By the 1920s, Wallace
Nutting was both a household name and a trademarked brand. He
understood America's early consumer culture and the combined
power of photography, writing, and personal promotion. He sold
photographs, hand-tinted platinum prints of early colonial life,
and exact reproductions of colonial furniture and ironwork through
catalogs, traveling salesmen, and department stores. He promoted
them by writing books, giving speeches, and hiring a Madison
Avenue advertising agency. Although not born into wealth, Nutting
(1861-1941) was descended from early Plymouth Colony settlers.

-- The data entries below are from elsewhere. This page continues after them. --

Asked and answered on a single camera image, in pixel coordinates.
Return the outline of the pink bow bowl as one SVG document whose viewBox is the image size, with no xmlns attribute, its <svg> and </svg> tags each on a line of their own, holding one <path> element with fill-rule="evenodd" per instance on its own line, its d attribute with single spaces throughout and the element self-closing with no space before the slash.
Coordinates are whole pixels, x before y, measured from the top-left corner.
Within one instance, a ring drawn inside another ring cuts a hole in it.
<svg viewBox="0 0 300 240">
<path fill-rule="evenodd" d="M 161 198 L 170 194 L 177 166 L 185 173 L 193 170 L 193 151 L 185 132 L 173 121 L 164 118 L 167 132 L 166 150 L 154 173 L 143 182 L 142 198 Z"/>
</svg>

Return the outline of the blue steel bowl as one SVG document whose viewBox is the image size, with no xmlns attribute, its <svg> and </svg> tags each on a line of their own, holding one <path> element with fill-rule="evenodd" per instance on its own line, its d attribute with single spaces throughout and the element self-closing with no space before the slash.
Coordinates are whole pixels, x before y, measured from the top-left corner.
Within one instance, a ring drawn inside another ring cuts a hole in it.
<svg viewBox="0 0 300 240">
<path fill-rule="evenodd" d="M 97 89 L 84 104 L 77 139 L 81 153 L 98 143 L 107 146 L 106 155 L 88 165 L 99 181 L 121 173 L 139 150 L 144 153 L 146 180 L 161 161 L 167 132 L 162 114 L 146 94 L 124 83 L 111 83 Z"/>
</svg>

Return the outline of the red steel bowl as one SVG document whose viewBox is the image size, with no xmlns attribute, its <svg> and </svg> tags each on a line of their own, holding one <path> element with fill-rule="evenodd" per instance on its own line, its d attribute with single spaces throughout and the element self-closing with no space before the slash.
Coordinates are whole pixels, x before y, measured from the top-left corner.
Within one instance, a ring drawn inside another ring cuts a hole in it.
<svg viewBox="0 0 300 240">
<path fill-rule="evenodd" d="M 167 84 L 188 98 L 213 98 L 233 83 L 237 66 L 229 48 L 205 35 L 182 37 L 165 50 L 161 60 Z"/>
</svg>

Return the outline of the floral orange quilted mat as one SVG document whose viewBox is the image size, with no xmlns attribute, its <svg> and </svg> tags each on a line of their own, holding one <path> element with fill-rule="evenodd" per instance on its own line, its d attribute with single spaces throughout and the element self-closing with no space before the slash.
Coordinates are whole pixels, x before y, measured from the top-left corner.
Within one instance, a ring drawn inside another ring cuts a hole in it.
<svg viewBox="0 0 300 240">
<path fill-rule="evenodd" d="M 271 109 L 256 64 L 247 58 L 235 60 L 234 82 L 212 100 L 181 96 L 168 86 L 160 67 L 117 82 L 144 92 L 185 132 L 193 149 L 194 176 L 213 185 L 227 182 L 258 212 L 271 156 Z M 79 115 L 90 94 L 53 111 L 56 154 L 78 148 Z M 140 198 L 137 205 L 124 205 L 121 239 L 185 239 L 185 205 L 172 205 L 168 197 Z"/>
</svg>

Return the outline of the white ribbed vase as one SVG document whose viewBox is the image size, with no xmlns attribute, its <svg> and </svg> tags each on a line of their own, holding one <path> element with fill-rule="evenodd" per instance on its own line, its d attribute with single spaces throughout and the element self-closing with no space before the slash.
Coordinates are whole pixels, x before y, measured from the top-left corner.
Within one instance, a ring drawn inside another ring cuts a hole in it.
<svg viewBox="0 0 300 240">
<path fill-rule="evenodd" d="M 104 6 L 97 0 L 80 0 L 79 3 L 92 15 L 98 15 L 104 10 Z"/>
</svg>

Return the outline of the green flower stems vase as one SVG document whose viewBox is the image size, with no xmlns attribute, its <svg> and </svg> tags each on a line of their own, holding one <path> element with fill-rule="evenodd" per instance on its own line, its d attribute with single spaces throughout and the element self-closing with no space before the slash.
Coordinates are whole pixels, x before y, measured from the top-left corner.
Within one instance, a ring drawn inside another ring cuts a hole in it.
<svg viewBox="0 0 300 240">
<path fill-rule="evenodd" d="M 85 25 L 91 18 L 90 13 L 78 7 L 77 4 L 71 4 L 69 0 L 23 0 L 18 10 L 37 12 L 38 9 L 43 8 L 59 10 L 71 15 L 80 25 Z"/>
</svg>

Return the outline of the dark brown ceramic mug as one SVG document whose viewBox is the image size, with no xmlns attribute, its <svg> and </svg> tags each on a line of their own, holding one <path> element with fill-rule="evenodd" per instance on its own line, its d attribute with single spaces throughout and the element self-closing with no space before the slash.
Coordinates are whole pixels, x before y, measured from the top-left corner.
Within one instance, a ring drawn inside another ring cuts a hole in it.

His father died in the Civil War, so he grew up with his mother
and his uncles in Maine. He attended Phillips Exeter Academy,
Harvard College, and both the Hartford and Union Theological
Seminaries. He served as a Congregational minister in Seattle,
Minneapolis, Newark, and Providence for several years. In 1904,
he had a nervous breakdown and left the ministry. His doctors
prescribed photography as therapy, and that began Nutting's
great commercial future. He toured New England, photographing
pastoral landscapes and domestic "colonial interiors",
and he carefully began copyrighting over 800 photos with the
Library of Congress.
In 1905, he moved to
Southbury, CT and hired a staff of women to hand-color his prints
of idyllic landscapes and colonial style rooms. His interiors
show young women dressed in colonial style outfits, often sewn
by his wife Mariet, and doing domestic chores. Nutting sold
more than 5,000,000 of these hand-tinted prints and making over
$1000 per day. By 1915, he had a catalog of 1000 images for
sale out of a total of 50,000 negatives. In 1912, he moved to
a larger house in Framingham, MA and began buying historic structures
to use as settings for his photographs, restoring them and decorating
them with period furnishings. Eventually he opened them to tourists
and called them the Wallace Nutting Chain of Colonial Picture
Houses. He began collecting American antiques for the homes
and bought pieces from the 17th century including a carved 1685
Sunflower chest in oak, pine, and maple which he found in Wethersfield,
CT. He also bought 18th century pieces and amassed a huge collection
of chests of drawers, Windsor chairs, cupboards, boxes, bookcases,
cabinets, and more.
In addition, he purchased
over 600 period domestic utensils made of wood, pewter, and
wrought iron. In 1928, Nutting wrote the book "Furniture
Treasury" illustrated with pictures of his own collection
as well as other's, the first widely circulated reference book
on American antiques. In 1917, Wallace Nutting opened a furniture
factory in Saugus, MA to make reproductions of his antiques
collection. He started with Windsor chairs and sold them by
the thousands, expensive even in their day. In 1925, he sold
his collection of American antiques for $200,000 to J. P. Morgan
Jr., who donated it to his hometown museum Wadsworth Atheneum
in Hartford, CT. Nutting's business faltered during the Depression,
and by 1932 the market for reproductions had plummeted. He donated
his furniture, tools, and plans to Berea College in Kentucky
upon his wife's death in 1945.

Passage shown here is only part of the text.